Yo conocí a este bibliotecario que odiaba las matemáticas, gracias a mi buen amigo, Carlos García-Alix. Me descubrió a un ser excepcional, muy culto, muy leído y bilingüe, que escribí deliciosamente. Carlos siempre me ha hablado con gran admiración de Pepe, que le ayudó en su investigación sobre los asesores soviéticos que estuvieron en la guerra civil española. Además de manera muy respetuosa me reveló a una persona muy honesta, divertida y profesional. José Fernández conocía a la perfección el ruso y por ello tradujo innumerables obras de literatura y ensayo al castellano, idioma que tampoco tenía secretos para él. Por esta labor recibió y, en particular por la traducción del Cantar de la gesta del príncipe Igor, recibió el prestigioso Premio Pushkin de la Unión de Escritores de la URSS.

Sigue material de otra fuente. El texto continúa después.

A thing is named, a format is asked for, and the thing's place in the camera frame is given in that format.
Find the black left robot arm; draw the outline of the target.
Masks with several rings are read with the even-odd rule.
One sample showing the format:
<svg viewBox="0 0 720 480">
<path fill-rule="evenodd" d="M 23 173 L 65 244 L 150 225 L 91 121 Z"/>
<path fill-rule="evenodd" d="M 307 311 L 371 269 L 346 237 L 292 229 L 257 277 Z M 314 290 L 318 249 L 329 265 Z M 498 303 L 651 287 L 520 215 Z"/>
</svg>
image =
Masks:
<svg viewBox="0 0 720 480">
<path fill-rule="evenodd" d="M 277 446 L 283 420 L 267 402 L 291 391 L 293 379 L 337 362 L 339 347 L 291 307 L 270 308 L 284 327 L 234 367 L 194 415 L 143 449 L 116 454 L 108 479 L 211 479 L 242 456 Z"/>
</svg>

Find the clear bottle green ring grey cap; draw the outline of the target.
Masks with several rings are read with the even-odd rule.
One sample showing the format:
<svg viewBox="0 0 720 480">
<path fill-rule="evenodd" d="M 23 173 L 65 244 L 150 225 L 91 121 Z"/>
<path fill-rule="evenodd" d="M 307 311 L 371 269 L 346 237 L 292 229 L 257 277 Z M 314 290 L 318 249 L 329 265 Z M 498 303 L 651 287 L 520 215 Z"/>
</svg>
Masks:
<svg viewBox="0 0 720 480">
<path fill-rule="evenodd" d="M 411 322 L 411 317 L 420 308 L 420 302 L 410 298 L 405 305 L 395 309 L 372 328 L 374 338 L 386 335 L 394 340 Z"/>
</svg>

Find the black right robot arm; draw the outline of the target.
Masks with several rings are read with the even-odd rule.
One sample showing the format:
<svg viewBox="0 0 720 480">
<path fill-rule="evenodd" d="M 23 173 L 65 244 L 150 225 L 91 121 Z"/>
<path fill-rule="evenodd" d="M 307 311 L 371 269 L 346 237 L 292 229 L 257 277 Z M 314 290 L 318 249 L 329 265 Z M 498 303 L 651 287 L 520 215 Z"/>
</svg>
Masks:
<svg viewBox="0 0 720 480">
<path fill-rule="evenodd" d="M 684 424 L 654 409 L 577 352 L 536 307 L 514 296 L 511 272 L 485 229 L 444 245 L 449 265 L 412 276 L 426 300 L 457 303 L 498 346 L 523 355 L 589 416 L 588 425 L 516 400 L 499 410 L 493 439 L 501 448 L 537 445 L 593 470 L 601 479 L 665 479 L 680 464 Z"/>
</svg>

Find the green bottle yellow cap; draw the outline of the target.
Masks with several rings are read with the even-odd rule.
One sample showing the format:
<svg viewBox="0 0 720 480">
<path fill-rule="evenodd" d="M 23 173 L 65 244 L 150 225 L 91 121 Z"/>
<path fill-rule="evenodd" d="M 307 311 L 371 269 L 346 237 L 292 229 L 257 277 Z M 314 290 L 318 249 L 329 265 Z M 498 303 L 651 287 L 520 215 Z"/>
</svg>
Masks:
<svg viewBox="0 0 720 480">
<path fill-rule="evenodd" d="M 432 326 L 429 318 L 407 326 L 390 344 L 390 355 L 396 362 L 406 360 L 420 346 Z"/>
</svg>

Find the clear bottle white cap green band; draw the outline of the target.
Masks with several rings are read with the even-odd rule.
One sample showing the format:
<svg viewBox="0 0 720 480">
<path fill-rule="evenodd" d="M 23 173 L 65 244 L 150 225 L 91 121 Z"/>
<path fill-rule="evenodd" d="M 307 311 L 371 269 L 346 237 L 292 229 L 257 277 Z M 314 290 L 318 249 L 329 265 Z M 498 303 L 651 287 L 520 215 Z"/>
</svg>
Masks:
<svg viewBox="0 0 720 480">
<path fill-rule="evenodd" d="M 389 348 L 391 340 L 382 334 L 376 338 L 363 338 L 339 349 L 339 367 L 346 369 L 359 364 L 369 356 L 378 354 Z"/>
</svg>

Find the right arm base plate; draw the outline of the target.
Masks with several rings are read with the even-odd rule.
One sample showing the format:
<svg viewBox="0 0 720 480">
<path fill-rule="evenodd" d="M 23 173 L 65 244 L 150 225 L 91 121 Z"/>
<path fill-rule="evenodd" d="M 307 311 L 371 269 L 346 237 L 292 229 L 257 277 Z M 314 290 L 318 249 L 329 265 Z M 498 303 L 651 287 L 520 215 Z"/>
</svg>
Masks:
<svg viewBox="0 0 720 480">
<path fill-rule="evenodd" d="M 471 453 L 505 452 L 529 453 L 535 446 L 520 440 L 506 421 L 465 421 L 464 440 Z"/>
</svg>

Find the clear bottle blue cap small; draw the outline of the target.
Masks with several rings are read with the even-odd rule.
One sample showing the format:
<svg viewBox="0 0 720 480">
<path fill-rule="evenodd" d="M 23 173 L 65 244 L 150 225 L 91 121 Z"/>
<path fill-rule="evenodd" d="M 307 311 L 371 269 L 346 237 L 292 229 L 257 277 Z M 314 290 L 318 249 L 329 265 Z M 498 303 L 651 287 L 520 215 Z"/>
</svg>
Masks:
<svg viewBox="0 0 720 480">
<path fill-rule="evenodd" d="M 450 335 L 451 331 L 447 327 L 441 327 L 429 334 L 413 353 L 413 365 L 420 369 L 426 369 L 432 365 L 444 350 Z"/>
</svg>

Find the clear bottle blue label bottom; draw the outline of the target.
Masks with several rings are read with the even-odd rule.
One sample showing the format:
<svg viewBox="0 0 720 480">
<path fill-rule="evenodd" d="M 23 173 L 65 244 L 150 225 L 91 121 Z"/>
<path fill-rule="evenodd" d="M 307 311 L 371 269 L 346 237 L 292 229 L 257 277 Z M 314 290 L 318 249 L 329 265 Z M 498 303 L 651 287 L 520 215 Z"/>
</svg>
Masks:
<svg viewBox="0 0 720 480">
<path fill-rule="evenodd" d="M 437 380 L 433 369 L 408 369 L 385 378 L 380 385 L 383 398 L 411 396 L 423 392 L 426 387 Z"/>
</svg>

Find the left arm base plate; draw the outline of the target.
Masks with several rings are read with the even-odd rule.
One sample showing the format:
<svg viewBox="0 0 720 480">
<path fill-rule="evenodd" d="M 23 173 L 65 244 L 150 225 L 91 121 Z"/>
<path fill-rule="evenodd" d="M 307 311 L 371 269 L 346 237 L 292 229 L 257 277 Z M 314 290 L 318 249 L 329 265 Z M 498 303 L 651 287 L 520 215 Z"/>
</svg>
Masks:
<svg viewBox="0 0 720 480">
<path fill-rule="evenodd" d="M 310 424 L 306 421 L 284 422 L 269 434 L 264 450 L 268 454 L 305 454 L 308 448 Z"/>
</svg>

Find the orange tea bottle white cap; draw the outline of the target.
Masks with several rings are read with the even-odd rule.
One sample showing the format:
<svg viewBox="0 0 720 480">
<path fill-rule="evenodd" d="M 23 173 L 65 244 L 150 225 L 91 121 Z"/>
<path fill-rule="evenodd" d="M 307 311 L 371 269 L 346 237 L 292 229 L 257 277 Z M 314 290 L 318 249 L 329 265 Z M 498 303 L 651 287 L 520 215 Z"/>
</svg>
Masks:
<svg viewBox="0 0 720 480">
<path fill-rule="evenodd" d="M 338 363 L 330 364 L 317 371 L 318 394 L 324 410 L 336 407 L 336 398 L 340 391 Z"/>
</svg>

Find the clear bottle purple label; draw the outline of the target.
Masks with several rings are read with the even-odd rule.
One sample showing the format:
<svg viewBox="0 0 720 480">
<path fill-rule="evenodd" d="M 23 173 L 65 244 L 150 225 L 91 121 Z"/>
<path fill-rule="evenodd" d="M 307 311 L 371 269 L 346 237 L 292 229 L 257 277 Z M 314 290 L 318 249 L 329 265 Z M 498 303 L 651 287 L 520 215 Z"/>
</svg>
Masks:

Lo mejor de este libro es lo que cuenta y cómo lo cuenta, pero también su ironía, brillantez, agudeza y hasta socarronería. Asimismo, refleja un hombre vital, apasionado y esperanzado. Vivió realidades muy duras, pero no se aprecia rencor ni resentimiento alguno. Incluso las cuenta con mucha gracia y delicadeza. En las páginas de este libro vamos a encontrar el descubrimiento del mundo de un niño espabilado en un pueblo asturiano como Ablaña. Si alguien quiere saber cómo vivía una familia minera en los años 20 y 30 tiene que leer a José Fernández. Si alguien está interesado en la peripecia de los niños evacuados y la experiencia del exilio republicano en el país de los soviets debe acercarse a las memorias de Pepe, el Ruso. Si se tiene inquietud por la trayectoria de las generaciones a las que las tragedias del siglo XX las atravesaron, condicionando su vida también debe leer este texto.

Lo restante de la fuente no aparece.